Будучи индивидом, заточенным в свои границы, человек есть «объект среди объектов». Он, подобно всякому феномену, обладает только относительным бытием, соположен с другим и следует за предыдущим. Он – только звено в цепи причин и следствий, к которым сводится материальное бытие. Это относительная и, значит, ничтожная величина, становящееся, но, согласно Платону, никогда не сущее. Это пылинка, заброшенная в бесконечность пространства и времени. Но человеческая малость сочетается в нем с огромностью притязаний, ибо он несет в себе то, что не знает границ и меры, существует в каждом во всей полноте и могуществе. Человек – это носитель воли, находящей свое непосредственное проявление в его теле. «Поэтому каждый хочет все для себя, хочет всем обладать, или, по крайней мере, подчинить все своей власти, а то, что ему сопротивляется, хочет уничтожить… готов… уничтожить мир, лишь бы несколько дольше сохранить собственное Я, эту каплю в море. Такая настроенность есть эгоизм, свойственный каждой вещи в природе»[82].
Хотя человеческое сознание, по Шопенгауэру, является отражением воли, оно замутнено и обманчиво, и порождаемый им мир явлений, реальность – только видимость, «покрывало Майи». Наш интеллект ограничен законом основания, его каузальностью, которая не постигает тайны бытия. Именно воля, а не интеллект, первична в человеке, – подчеркивает философ[83]. Сначала воля, а интеллект потом: мы «познаем» то, что «хотим», а не хотим того, что познаем[84].

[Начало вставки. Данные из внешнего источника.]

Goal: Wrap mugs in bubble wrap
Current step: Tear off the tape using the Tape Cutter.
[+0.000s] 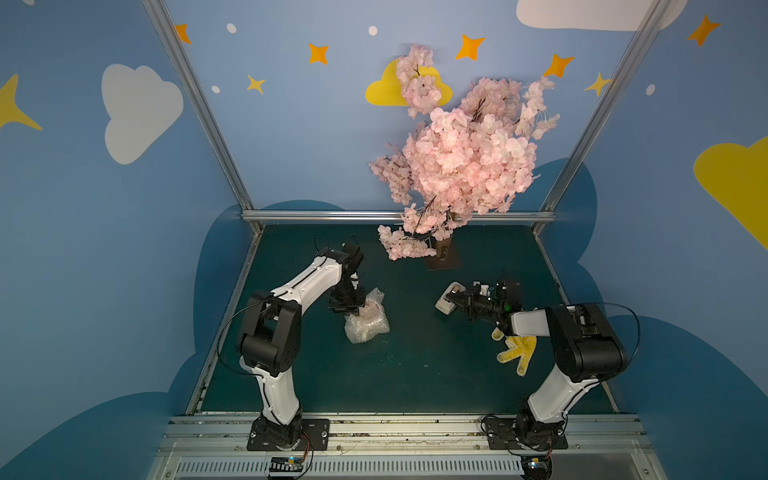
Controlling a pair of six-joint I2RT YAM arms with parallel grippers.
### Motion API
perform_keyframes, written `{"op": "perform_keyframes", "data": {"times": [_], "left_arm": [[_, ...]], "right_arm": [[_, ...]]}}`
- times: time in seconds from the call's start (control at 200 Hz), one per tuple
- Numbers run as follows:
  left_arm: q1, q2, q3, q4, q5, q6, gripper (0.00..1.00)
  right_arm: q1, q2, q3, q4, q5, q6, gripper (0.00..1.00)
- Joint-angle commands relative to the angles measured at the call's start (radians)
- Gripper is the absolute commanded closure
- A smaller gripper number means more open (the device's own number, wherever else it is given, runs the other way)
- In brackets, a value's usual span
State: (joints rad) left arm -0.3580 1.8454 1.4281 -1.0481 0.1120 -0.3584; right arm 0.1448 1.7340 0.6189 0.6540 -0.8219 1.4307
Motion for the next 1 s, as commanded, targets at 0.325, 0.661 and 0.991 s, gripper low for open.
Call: {"op": "perform_keyframes", "data": {"times": [0.325,0.661,0.991], "left_arm": [[0.002,-0.018,0.001,-0.017,0.021,0.013,0.97],[0.0,-0.018,0.002,-0.018,0.023,0.012,0.97],[0.002,-0.01,0.011,-0.026,0.018,0.018,0.97]], "right_arm": [[-0.009,-0.082,0.096,-0.188,-0.057,-0.134,1.0],[-0.007,-0.063,0.116,-0.155,-0.082,-0.127,1.0],[0.029,-0.09,0.148,-0.371,-0.025,-0.264,1.0]]}}
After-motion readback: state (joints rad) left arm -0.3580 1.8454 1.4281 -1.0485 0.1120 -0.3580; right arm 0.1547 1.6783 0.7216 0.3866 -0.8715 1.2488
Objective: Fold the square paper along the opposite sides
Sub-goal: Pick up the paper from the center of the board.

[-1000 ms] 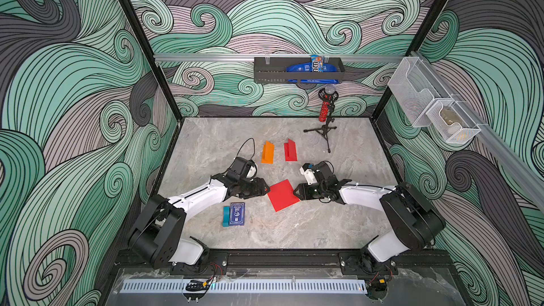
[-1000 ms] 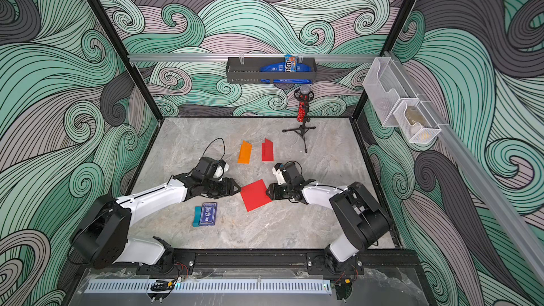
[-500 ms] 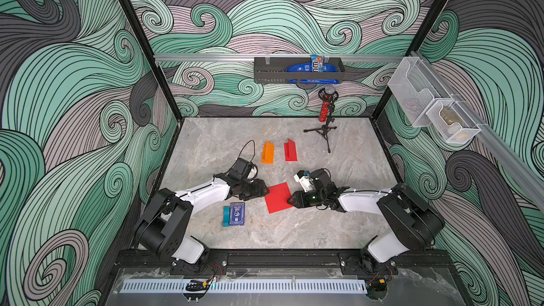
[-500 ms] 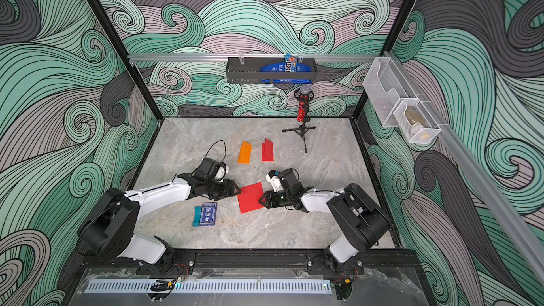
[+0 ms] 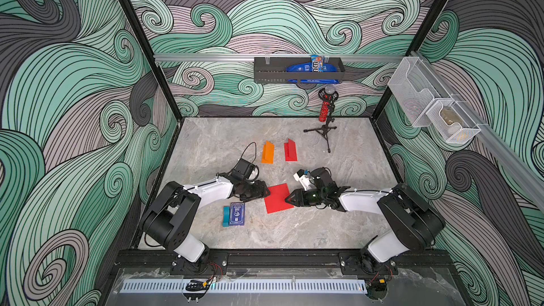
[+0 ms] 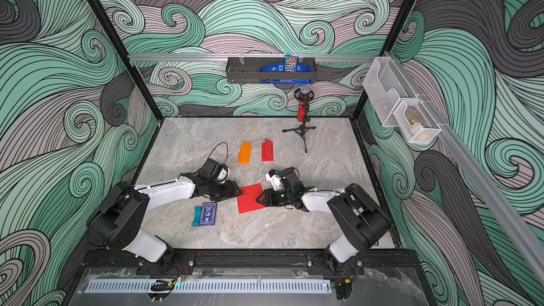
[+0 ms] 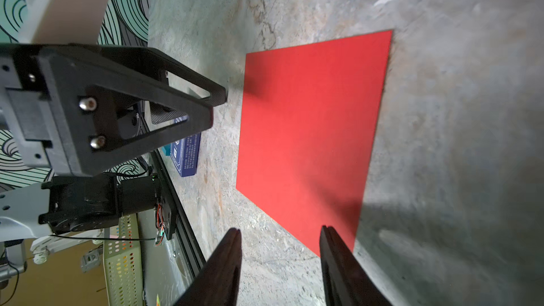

Познание в рамках причинности – не раскрытие воли, но служение ее целям или, иначе, слепой бесцельности, которой является самоутверждение. Познавая разрозненные явления, человек не созерцает мир, но подглядывает за ним, выслеживает врагов, отыскивает ловушки. Поэтому здесь царят «преследование и страх». Преследование, охота, захват жертвы, убегание как способы познания запечатлены природой в самом теле человека (все это потом прозвучит у Канетти в его описании параноидальной сущности властителя): в хватающих руках, зубах, быстрых ногах и т. д. Чем более пленено познание человека волей, тем опаснее видится ему мир: «Эгоисту кажется, что он окружен чуждыми и враждебными явлениями»[85].
Отчуждение – свойство каузального сознания, так как индивид сталкивается с собственной скрытой силой, которую не узнает под чужой личиной. Воля же видит вокруг «размноженный образ самой себя». Поэтому мученик и жертва есть одно: воля «в страстном порыве вонзает зубы в собственную плоть… открывая, таким образом, в мире то противоречие, которое присуще ей»[86].
Но ограниченным и плененным индивидуацией предстает не только обыденный эмпирический ум, но и наука, ибо она есть тоже «знание по мотивам», знание причин и следствий, знание, в котором рассудок поддерживает обобщенное и бесплодное действие разума.
Подчеркнем: знание, так как его описывает Шопенгауэр, есть по сути «параноидальное» знание. Познающий, подобно Шреберу, «все относит к себе», к живущей в нем эгоистической инстанции, которая проступает для него во всех явлениях, движет ими.